BEGIN
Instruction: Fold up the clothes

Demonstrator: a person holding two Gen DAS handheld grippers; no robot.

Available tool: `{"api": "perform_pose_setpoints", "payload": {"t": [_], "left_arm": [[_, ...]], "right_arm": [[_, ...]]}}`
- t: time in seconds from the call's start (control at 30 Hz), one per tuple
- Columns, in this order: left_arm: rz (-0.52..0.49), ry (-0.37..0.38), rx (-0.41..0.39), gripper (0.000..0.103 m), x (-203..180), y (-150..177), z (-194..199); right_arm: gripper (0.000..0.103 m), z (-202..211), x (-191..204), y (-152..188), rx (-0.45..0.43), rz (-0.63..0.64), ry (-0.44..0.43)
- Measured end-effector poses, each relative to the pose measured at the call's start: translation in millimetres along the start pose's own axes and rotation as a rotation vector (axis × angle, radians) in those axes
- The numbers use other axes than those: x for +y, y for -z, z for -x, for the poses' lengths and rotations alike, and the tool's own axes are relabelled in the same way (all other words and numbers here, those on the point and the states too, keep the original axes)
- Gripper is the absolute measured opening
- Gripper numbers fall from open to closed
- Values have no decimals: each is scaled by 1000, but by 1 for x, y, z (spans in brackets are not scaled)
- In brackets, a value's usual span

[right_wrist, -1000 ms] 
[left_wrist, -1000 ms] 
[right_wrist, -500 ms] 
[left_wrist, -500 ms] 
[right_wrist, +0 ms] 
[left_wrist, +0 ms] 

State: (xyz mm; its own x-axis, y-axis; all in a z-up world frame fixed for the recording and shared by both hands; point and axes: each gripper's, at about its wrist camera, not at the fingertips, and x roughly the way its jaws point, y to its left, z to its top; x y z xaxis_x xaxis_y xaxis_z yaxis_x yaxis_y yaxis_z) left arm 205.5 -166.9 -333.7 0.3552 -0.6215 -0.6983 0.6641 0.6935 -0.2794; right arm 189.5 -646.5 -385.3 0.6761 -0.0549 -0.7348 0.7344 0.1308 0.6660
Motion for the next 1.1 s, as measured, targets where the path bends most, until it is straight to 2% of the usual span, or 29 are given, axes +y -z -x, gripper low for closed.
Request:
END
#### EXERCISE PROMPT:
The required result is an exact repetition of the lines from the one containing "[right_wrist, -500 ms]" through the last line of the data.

#### EXERCISE ANSWER:
[right_wrist, -500 ms] 
[left_wrist, -500 ms] 
[right_wrist, +0 ms] 
[left_wrist, +0 ms] 

State: (xyz mm; its own x-axis, y-axis; all in a z-up world frame fixed for the recording and shared by both hands; point and axes: each gripper's, at about its wrist camera, not at the fingertips, and x roughly the way its jaws point, y to its left, z to its top; x y z xaxis_x xaxis_y xaxis_z yaxis_x yaxis_y yaxis_z) left arm 205.5 -166.9 -333.7 0.3552 -0.6215 -0.6983 0.6641 0.6935 -0.2794; right arm 189.5 -646.5 -385.3 0.6761 -0.0549 -0.7348 0.7344 0.1308 0.6660
Motion for the next 1.1 s, as measured, targets where the path bends most, until it is straight to 2% of the usual span, or 29 are given, axes +y -z -x, gripper low for closed.
Request:

This finishes the output for the exercise.